由于这几天有几千个本地html文档需要处理。并且要爬取里面的图片出来。刚好也学了多线程。于是就有了这个脚本的出现。

先放代码

#coding:utf-8

import os
import sys
import requests
import threading
import Queue
import time
import random
from lxml import etree

global_flag = False
path = 'E:\\33\\html\\'
lock = threading.Lock()

user_agent = ['Baiduspider+(+http://www.baidu.com/search/spider.htm”)','Mozilla/5.0 (compatible; Googlebot/2.1; +http://www.google.com/bot.html)','Googlebot/2.1 (+http://www.googlebot.com/bot.html)','Googlebot/2.1 (+http://www.google.com/bot.html)','Mozilla/5.0 (compatible; Yahoo! Slurp China; http://misc.yahoo.com.cn/help.html”)','Mozilla/5.0 (compatible; Yahoo! Slurp; http://help.yahoo.com/help/us/ysearch/slurp”)','iaskspider/2.0(+http://iask.com/help/help_index.html”)','Mozilla/5.0 (compatible; iaskspider/1.0; MSIE 6.0)','Sogou web spider/3.0(+http://www.sogou.com/docs/help/webmasters.htm#07″)','Sogou Push Spider/3.0(+http://www.sogou.com/docs/help/webmasters.htm#07″)','Mozilla/5.0 (compatible; YodaoBot/1.0; http://www.yodao.com/help/webmaster/spider/”; )','msnbot/1.0 (+http://search.msn.com/msnbot.htm”)']

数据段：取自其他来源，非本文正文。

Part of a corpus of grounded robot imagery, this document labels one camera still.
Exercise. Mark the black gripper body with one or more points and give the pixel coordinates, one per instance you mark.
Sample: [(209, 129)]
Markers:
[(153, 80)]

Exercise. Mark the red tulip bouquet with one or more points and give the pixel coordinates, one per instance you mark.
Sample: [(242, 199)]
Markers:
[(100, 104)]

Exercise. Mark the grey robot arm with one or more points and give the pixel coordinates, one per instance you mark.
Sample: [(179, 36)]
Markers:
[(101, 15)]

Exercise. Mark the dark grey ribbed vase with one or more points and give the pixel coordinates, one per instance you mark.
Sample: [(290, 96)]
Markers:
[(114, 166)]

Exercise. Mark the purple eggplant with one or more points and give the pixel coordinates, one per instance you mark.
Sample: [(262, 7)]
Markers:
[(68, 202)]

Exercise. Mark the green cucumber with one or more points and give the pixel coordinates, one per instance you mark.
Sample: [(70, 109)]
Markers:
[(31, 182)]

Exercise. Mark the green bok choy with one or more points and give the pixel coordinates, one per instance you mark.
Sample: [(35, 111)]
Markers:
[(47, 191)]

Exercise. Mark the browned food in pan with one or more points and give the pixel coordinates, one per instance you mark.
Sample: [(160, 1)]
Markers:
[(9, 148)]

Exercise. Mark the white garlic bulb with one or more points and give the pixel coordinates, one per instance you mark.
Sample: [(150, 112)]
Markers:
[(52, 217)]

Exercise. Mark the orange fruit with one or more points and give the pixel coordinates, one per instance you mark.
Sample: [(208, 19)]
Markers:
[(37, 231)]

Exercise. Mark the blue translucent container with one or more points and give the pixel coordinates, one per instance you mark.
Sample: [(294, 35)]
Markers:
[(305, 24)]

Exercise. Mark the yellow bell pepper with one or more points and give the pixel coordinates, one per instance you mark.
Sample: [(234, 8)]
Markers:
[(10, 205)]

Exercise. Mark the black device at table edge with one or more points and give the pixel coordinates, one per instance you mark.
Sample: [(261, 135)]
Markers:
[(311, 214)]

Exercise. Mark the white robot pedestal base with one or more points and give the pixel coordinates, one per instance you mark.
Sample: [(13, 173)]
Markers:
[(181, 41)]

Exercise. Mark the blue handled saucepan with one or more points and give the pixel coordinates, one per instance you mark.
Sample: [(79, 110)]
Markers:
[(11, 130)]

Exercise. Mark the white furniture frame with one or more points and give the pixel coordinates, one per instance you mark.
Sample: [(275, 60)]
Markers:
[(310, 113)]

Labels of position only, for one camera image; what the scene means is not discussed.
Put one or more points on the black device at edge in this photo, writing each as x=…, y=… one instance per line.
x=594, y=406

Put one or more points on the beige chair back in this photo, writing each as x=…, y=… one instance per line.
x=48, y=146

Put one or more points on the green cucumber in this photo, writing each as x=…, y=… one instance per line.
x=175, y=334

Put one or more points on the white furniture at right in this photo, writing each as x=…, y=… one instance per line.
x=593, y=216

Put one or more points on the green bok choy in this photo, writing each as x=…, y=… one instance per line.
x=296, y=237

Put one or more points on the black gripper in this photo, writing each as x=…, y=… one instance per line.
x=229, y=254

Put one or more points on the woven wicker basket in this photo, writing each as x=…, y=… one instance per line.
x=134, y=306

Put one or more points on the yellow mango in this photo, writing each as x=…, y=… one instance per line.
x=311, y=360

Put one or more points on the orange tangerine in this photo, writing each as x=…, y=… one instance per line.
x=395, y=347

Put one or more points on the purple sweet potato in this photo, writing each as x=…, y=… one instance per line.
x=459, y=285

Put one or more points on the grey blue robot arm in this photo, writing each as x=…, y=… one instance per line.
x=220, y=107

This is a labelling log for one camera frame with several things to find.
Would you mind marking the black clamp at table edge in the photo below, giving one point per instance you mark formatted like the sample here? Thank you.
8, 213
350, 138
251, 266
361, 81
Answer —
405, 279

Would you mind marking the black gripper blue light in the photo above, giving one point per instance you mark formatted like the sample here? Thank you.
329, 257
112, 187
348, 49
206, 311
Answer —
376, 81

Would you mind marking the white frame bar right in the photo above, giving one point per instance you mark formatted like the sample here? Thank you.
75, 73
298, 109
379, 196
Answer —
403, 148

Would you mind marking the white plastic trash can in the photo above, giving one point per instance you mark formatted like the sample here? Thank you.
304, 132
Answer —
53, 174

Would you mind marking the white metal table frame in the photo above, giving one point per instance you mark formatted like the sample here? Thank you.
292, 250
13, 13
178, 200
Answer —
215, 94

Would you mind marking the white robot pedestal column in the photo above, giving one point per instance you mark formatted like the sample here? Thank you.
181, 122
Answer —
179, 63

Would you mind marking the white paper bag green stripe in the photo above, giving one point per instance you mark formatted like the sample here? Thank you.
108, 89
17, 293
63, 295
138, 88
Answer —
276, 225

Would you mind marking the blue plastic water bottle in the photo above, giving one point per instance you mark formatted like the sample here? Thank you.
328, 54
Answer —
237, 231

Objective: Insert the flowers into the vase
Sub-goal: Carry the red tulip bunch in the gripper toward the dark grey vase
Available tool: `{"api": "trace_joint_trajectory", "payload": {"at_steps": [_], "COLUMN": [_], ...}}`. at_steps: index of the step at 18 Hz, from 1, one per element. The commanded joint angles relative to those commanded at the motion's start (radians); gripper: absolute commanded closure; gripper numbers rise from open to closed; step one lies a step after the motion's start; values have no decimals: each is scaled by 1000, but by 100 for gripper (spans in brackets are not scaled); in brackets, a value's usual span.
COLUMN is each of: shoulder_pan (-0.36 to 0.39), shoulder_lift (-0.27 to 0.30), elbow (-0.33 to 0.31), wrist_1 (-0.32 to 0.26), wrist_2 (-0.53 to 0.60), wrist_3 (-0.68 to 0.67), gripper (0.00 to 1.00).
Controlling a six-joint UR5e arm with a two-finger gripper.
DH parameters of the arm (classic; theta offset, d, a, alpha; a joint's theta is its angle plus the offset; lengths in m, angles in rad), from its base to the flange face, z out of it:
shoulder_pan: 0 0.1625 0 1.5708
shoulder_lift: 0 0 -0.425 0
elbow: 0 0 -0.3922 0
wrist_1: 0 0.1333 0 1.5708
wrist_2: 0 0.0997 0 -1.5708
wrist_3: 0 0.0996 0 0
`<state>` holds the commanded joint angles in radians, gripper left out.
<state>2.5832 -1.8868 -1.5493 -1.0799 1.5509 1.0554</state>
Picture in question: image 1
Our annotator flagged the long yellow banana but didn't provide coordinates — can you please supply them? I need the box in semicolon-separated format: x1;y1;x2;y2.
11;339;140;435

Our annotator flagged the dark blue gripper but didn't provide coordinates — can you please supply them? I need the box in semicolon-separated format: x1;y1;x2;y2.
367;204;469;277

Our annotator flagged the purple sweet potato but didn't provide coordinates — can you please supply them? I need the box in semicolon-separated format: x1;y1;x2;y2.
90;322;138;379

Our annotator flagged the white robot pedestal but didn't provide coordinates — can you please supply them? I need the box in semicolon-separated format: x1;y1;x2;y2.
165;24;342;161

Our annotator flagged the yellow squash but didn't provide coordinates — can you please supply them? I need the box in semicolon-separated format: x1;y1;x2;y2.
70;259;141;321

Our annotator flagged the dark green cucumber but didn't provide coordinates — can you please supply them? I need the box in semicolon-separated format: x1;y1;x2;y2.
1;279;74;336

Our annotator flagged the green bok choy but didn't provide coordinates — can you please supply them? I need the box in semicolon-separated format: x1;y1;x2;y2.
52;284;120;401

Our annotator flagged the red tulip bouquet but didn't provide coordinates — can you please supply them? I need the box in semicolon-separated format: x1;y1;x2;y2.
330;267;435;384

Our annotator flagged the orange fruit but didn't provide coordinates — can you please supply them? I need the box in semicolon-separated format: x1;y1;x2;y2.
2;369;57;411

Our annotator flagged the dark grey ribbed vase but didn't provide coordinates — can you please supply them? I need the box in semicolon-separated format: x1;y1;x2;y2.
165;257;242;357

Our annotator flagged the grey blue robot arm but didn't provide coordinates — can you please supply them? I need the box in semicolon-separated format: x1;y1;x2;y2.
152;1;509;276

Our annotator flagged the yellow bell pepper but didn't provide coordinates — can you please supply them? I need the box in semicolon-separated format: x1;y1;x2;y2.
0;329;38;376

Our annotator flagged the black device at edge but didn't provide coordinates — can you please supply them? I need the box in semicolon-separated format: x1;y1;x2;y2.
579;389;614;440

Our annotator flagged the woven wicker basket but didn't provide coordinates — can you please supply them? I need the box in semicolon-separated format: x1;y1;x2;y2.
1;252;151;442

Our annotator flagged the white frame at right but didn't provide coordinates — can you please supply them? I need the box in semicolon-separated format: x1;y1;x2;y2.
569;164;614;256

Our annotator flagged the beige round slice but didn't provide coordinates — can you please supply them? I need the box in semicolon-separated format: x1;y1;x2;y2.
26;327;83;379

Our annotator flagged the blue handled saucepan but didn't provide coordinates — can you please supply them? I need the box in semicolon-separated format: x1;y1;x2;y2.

class worker(threading.Thread):
    def __init__(self,q):
        self.q = q
        threading.Thread.__init__(self)
    def run(self):
        while (self.q.qsize() > 0  and not global_flag):
            file_name = self.q.get_nowait()
            self.do(file_name)
    def do(self,file):
        with open(path+file,'r') as picfile:
            r = picfile.read()
        selector = etree.HTML(r)
        content = selector.xpath('//img[@width="400"]/@src')
        for u in content:
            time.sleep(1)
            try:
                lock.acquire()
                rurl = requests.get(u,headers=ua())
                lock.release()
                if rurl.status_code != 404:
                    with open('E:\\33\\upload\\'+u[u.rfind('/')+1:], 'wb') as pic:
                        pic.write(rurl.content)
                        print file + ': photos download success'
                        global_flag = True
                else:
                    with open("E:\\33\\404\\404.txt", 'a') as pic:
                        pic.write("404 url:"+u+'\n')
            except:
                f = open("E:\\33\\404\\error.txt",'a')
                error_file = file+":"
                error_url = u+"\n"
                f.write(error_file+error_url)
                f.close()
def ua():
    ran = random.randint(0,11)
    head = {'User-Agent':user_agent[ran]}
    return head

def main():
    q = Queue.Queue(0)
    threads = []
    for p,dict,file in os.walk(path):
        for f in file:
            q.put(f)
    for x in range(10):
        w = worker(q)
        w.setDaemon(True)
        w.start()
        threads.append(w)
    for j in threads:
        j.join()
    
if __name__ == '__main__':
    main()
    requests.get("http://api.xxx.com/sms?u=xxx&p=xxx&m=phone&c=【关机】你的电脑在 " + str(time.strftime("%Y-%m-%d %H:%M:%S",time.localtime(time.time())))+"关机了" )
    os.system('shutdown -s -f -t 0')

代码写的有点乱,毕竟新手。
这里解释一下为啥要延时和加锁还有修改UA头,那是因为在测试过程中有些地址不允许频繁访问。修改UA是让脚本伪装成一个公共的爬虫。这个脚本还有可以改进的地方。列如加进timeout参数等等。各位有什么问题可以在评论下面评论我会尽量回答。